> [What you will do] Determine how many lines below hold the string "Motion". Reply with the number alone.

[Opening Stored data section]

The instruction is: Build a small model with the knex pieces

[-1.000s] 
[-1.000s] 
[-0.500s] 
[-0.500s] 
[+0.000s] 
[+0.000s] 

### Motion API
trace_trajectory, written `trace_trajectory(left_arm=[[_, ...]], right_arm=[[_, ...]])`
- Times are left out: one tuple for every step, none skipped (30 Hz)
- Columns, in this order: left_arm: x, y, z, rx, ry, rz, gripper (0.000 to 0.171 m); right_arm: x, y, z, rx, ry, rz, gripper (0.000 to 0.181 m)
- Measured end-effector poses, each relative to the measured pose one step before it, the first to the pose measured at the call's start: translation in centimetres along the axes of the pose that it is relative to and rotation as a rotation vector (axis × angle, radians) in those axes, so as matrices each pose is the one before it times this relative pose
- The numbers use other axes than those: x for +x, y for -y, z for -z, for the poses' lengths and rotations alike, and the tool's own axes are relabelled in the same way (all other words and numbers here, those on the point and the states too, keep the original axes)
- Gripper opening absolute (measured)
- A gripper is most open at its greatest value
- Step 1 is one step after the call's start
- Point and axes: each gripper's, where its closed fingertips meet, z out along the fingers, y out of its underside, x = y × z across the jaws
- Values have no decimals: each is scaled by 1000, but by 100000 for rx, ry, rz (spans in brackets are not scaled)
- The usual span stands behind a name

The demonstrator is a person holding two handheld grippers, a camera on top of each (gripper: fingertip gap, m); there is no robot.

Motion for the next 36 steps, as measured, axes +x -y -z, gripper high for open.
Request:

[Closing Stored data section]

> [Task solution] 2